We each have a great deal of control over our mental states, but we mostly don’t realize how we modify our own minds. If when we wake up, we shower, read the newspaper or listen to the radio or watch the morning TV shows, we are acting to create alertness. We wake up enough to drive to work. The commute is a routine trance inducing type of activity, unless we introduce fear or anger to stimulate alertness, thus talk radio keeps us safe by irritating us enough that we can remain alert to traffic. Humor can do the same thing, so those funny disc jockeys may be helping us stay on task as we drive to work. Once at the office, we sit in a boring meeting and play with our pen, maybe touching it to our mouth, which is stimulating to the brain as well as soothing in a suckling sort of way. We tap our fingers on the table or shake our foot rhythmically keeping ourselves awake and more or less focused. We nod and smile and feel a little less isolated, more part of the team.  On the lunch hour, we listen to music, and if we are paying attention to our bodies, we might notice we are swaying or bobbing or otherwise moving in rhythm with the music. The rhythmic sound and body movements give us a break by shifting consciousness away from work style thinking. At home in the evening, we lounge in a posture that assists our parasympathetic nervous system to turn on the relaxation response, and we direct our gaze at the TV, which lulls us into a light trance with its moving colors and shapes. The innocuous content of game shows and sitcoms preempt any thoughts of real issues that might disturb us. We are hypnotized and far from the worries of the workday.

These behaviors modify our consciousness, whether we realize it or not. There are likely many other things we do that make us more alert or less so, more emotionally stimulated or less so. We do them unconsciously, so we never ask why, but there is a reason. We are either tuning in or tuning out brain activity. We are seeking to think or to escape from it. Having emotions or trying to modify them.

What could you do if you just wanted to be alert and yet relaxed? If you wanted your emotions to calm down, but you didn’t want to lapse into torpor, you might try to do some things that reduced the activity of your brain’s limbic system, where you generate disturbing emotions. You’d want to induce the relaxation response, which works in opposition to the stress response. At the same time you would need to behave in a way that favors staying awake and tuned in.

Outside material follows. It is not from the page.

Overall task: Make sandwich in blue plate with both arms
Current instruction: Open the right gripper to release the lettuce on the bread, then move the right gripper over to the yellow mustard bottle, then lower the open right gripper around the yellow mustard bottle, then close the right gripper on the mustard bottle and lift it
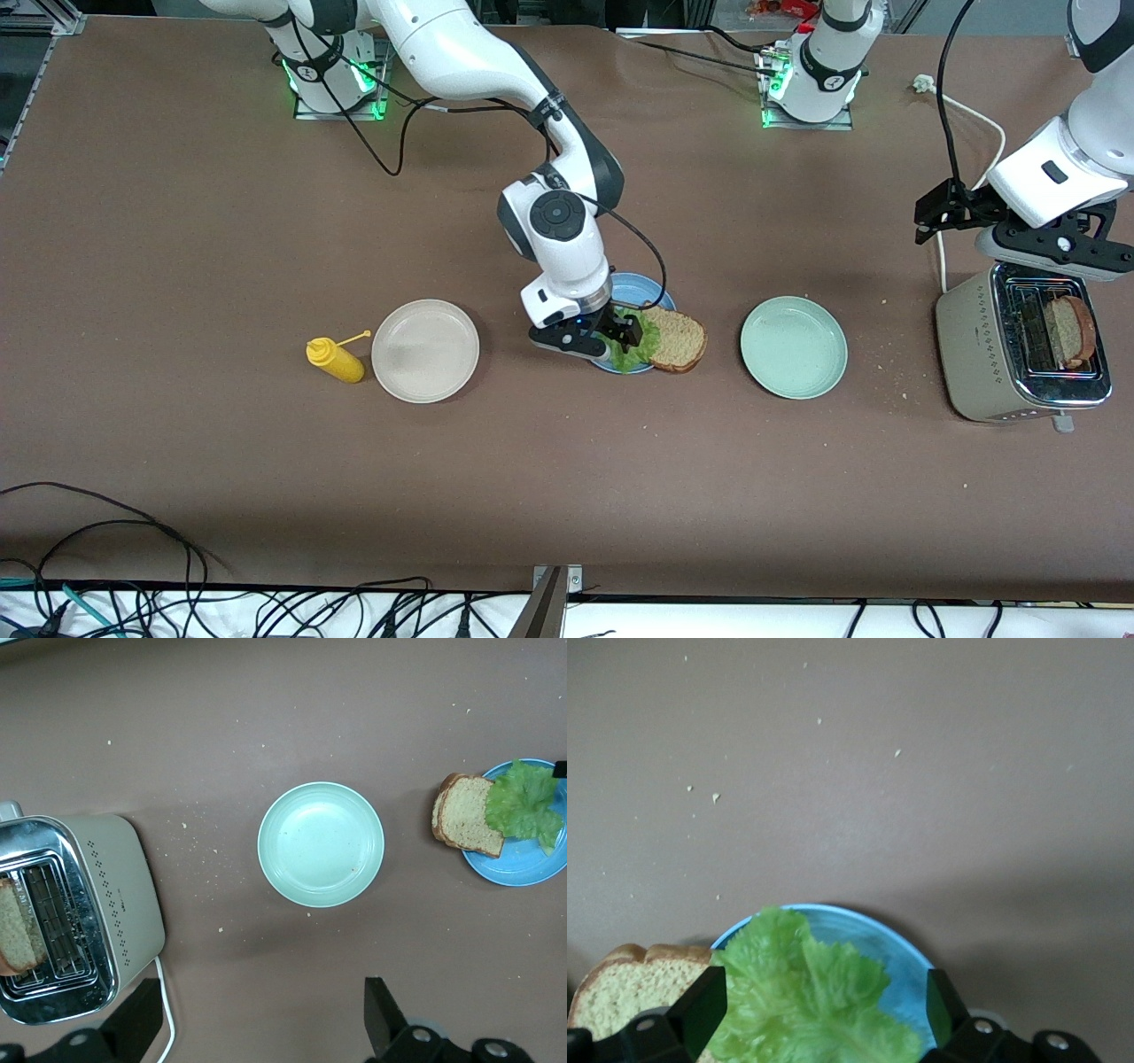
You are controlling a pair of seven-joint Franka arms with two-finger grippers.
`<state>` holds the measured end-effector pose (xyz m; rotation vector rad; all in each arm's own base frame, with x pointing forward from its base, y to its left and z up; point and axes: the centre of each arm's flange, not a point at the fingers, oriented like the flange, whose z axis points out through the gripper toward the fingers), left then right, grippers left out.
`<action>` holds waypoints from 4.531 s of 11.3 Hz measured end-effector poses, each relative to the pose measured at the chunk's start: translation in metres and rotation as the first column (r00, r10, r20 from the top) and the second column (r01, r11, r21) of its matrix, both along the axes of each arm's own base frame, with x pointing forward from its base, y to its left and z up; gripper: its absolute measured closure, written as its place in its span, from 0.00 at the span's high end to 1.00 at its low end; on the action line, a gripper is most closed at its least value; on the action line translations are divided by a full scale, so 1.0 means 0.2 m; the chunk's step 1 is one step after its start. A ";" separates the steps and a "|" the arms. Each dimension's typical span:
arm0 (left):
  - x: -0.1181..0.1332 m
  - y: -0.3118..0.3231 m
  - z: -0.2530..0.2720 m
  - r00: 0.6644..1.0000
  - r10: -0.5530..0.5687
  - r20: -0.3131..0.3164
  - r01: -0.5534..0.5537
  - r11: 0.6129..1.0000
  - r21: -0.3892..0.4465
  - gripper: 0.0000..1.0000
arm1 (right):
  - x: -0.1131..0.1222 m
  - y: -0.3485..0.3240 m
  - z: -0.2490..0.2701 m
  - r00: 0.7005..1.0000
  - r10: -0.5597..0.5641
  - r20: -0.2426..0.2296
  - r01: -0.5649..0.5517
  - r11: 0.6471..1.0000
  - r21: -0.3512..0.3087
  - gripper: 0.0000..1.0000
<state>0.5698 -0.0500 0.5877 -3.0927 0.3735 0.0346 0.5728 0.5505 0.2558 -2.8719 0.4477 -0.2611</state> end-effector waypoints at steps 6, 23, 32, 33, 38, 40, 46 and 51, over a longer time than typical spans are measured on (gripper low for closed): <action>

Since you want to be relaxed, you could sit. Since you want to be awake, you would need to keep your spine upright. You wouldn’t want your head to just loll around on your shoulders. You’d want it to rest comfortably on your spine, but be still and in a position associated with alertness. You wouldn’t want to be looking all around, because that creates a lot of mental activity, but you wouldn’t want to close your eyes completely, because that might cause you to fall asleep. You could have your eyes partly open, but directed downward, so that you are awake, but not distracted. You could try sitting with crossed legs. Who knows, it might keep a nice balanced flow of activity moving between your brain hemispheres? Your breathing, of course would need to be relaxed, which sends signals to your limbic system that all is well and it can turn off the fight or flight response. As your breathing slows and evens out, your muscles relax and blood flow to your cerebral cortex increases. You can think better that way and be more aware. But you aren’t just going to think randomly, which would probable lead to more fight or flight response as you touch on worry thoughts. You will seek to hold your anxious, angry or critical thoughts at bay by focusing your attention on something harmless like the rising and falling of your breath or the flame of a candle or a word you repeat in your mind. Your hands like to stay busy, but you could place them in a position where they can easily be still, and perhaps the fingers are touching each other. Those big parts of your brain that deal with sensation in your hands get instructions to settle down and both hemispheres get the same signal, so balance between brain halves might be further induced. With stress, you tend to clench your jaw, so when you relax, you want to keep it loose. When you place the tip of your tongue at the roof of your mouth just behind your front teeth, the jaw tends to loosen, and perhaps that suckling response that worked so well to calm you as a baby comes back into play as the highly sensitive tongue connects with the sensitive palate and rests there.

For thousands of years people have been doing these things to modify their consciousness. What they might not have known was why what they were doing was helpful. We have been modifying our consciousness all of our lives with our behavior. We have the opportunity now to do it with skill and intention.